<<<<

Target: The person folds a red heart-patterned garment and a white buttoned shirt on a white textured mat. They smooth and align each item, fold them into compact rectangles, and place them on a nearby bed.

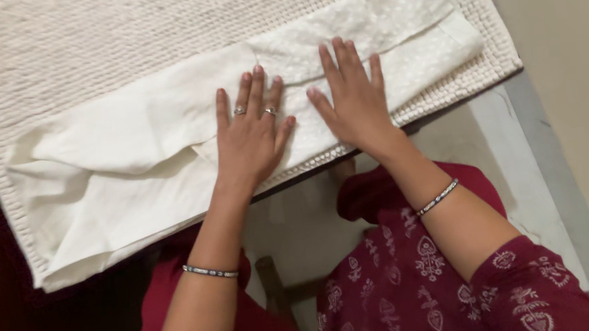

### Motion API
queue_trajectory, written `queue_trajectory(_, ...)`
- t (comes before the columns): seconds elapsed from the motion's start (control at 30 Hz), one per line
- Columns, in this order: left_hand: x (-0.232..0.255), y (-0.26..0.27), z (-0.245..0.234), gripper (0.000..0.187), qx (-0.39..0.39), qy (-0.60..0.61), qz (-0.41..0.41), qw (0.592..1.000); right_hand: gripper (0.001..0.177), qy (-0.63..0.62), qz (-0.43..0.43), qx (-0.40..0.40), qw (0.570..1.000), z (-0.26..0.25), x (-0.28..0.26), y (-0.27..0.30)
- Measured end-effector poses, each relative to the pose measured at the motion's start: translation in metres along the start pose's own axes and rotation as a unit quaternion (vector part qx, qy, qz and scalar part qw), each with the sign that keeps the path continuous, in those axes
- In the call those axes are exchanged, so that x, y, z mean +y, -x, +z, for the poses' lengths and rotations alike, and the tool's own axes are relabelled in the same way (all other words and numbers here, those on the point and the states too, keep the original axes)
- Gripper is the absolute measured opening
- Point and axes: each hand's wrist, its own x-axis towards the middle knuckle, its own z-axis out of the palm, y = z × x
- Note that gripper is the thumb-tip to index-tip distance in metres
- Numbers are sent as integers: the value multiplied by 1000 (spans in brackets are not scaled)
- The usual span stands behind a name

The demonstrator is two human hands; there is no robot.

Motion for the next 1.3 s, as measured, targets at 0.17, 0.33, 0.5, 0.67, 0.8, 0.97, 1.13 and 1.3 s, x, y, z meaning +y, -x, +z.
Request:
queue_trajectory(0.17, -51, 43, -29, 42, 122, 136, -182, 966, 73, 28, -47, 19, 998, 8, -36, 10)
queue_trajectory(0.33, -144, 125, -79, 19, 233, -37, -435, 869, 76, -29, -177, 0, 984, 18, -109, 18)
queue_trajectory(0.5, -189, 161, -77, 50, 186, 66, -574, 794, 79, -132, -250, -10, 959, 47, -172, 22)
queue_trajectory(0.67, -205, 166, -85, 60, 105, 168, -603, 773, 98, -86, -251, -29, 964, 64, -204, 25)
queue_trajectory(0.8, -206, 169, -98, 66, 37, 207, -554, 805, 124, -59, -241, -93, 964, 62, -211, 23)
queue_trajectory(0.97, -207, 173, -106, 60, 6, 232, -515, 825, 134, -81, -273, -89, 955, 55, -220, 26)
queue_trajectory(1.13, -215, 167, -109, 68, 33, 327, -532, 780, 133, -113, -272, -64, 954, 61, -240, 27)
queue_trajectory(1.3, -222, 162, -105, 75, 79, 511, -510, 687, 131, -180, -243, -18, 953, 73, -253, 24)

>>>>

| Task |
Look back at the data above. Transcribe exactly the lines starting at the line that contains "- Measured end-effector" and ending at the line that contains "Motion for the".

| Reply to the exercise |
- Measured end-effector poses, each relative to the pose measured at the motion's start: translation in metres along the start pose's own axes and rotation as a unit quaternion (vector part qx, qy, qz and scalar part qw), each with the sign that keeps the path continuous, in those axes
- In the call those axes are exchanged, so that x, y, z mean +y, -x, +z, for the poses' lengths and rotations alike, and the tool's own axes are relabelled in the same way (all other words and numbers here, those on the point and the states too, keep the original axes)
- Gripper is the absolute measured opening
- Point and axes: each hand's wrist, its own x-axis towards the middle knuckle, its own z-axis out of the palm, y = z × x
- Note that gripper is the thumb-tip to index-tip distance in metres
- Numbers are sent as integers: the value multiplied by 1000 (spans in brackets are not scaled)
- The usual span stands behind a name

The demonstrator is two human hands; there is no robot.

Motion for the next 1.3 s, as measured, targets at 0.17, 0.33, 0.5, 0.67, 0.8, 0.97, 1.13 and 1.3 s, x, y, z meaning +y, -x, +z.

Work on the exercise is now finished.